The second annual BRAVE Summit, hosted on Saturday, offered black women a space to promote dialogue on issues of feminism with a series of panels and a keynote by Washington, D.C. Mayor Muriel Bowser (D).
BRAVE — Black. Resilient. Artistic. Vigilant. Enough. — was organized by 14 undergraduate female students and saw a 40 percent increase in attendance from last year, with about 350 attendees.
“I really think the momentum from the inaugural conference carried through to this year in terms of interest,” BRAVE Board Co-chair Ashlie Williams (MSB ’17) wrote in an email to The Hoya.
BRAVE was founded last year to specifically address issues affecting black women in the United States, which are often excluded from discussions of feminism, according to Williams.

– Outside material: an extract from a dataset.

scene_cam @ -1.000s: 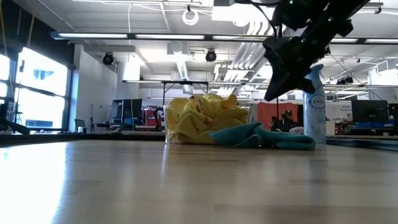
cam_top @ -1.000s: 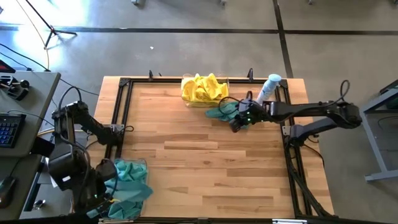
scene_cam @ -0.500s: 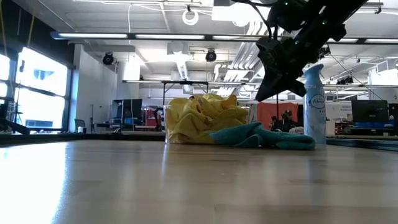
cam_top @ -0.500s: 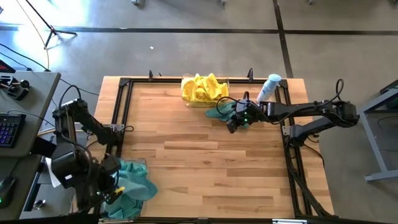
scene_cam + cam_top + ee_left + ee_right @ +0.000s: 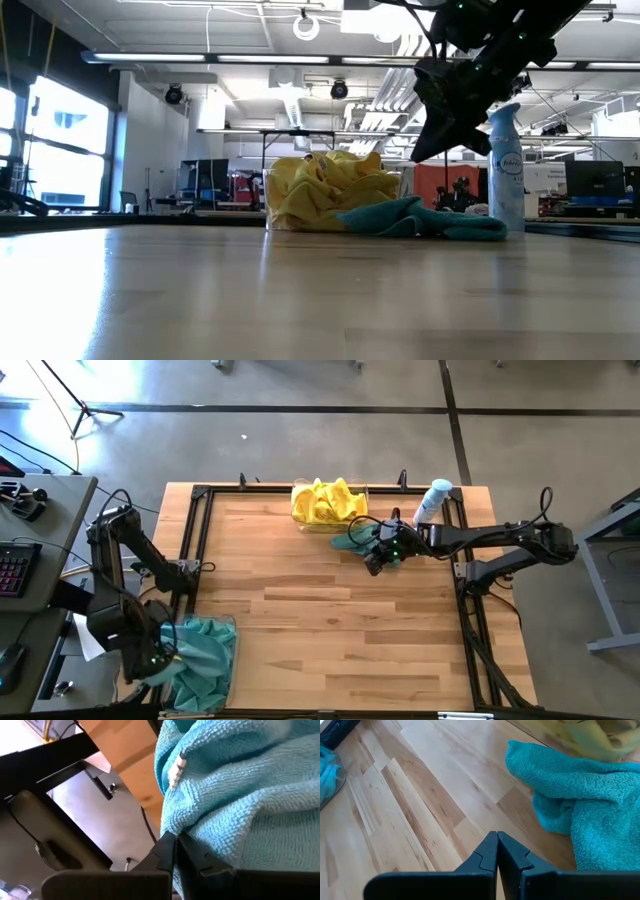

“BRAVE’s purpose is to create an environment to celebrate and educate,” Williams wrote. “Many of the topics that were discussed are often left out of the mainstream narrative and I hope that attendees felt fulfilled from participating in dialogues that they may not normally be able to.”
Over 30 speakers presented at the summit, including Erika Totten, a leader in the Black Lives Matter movement in Washington, D.C.
This year’s conference featured two panels and six breakout sessions. Breakout session topics ranged from black female sexuality to the representation of black history in Washington, D.C.’s public education system.
The morning panel, “#BlackLivesMatter,” focused on how black women are often excluded from conversations around police violence and the role they are playing in the movement, while the afternoon panel A Seat at the Political Table advocated black women’s involvement in politics.
The District faces a series of challenges as it becomes gentrified, Bowser said in her keynote address, which was sponsored by GU Women of Color and the Lecture Fund.
“People often ask me, ‘Why is it important?’ or, ‘What do you see as your role as mayor right now?’ and I think I have a special role in Washington right now because I stand in the middle of the Washington that I grew up in and the Washington that our city is becoming,” Bowser said.
Bowser said the District must make a concerted effort to ensure the city addresses inequality as it modernizes.
“If we’re going to be a city like the one that I grew up with, and was richly diverse, the government has to be intentional and focused on how we can maintain our diversity,” Bowser said. “We have been focused on affordable housing, for example, investing $100 million each and every year in government funding to create more affordable housing units. We’ve been focused on ending homelessness in the District of Columbia as well.”
Donald Trump’s presidency poses a threat to women, Bowser said in reference to the tape of Trump’s remarks about his treatment of women that was leaked during the campaign against former Secretary of State Hillary Clinton.
“Women in a lot of ways felt threatened or attacked following those days,” Bowser said. “First of all, you had a woman who almost became president, and many of us were concerned with Secretary Clinton’s loss that women would see the negativity in the campaign, they would see how tough the press is with female candidates, they would see that she had to almost be perfect and they would stop aspiring to office.”
Bowser said women are held to a higher standard than men when running for elected office.
“I know and I’ve always recognized in my five campaigns, and certainly it was on display in the most recent presidential election, that women are more often, more wrongly and more harshly criticized for the work that they do in office — by men and by women,” Bowser said.
Correction: This article previously stated former D.C. Public Schools Chancellor Kaya Henderson spoke at BRAVE; she was scheduled to speak but did not attend.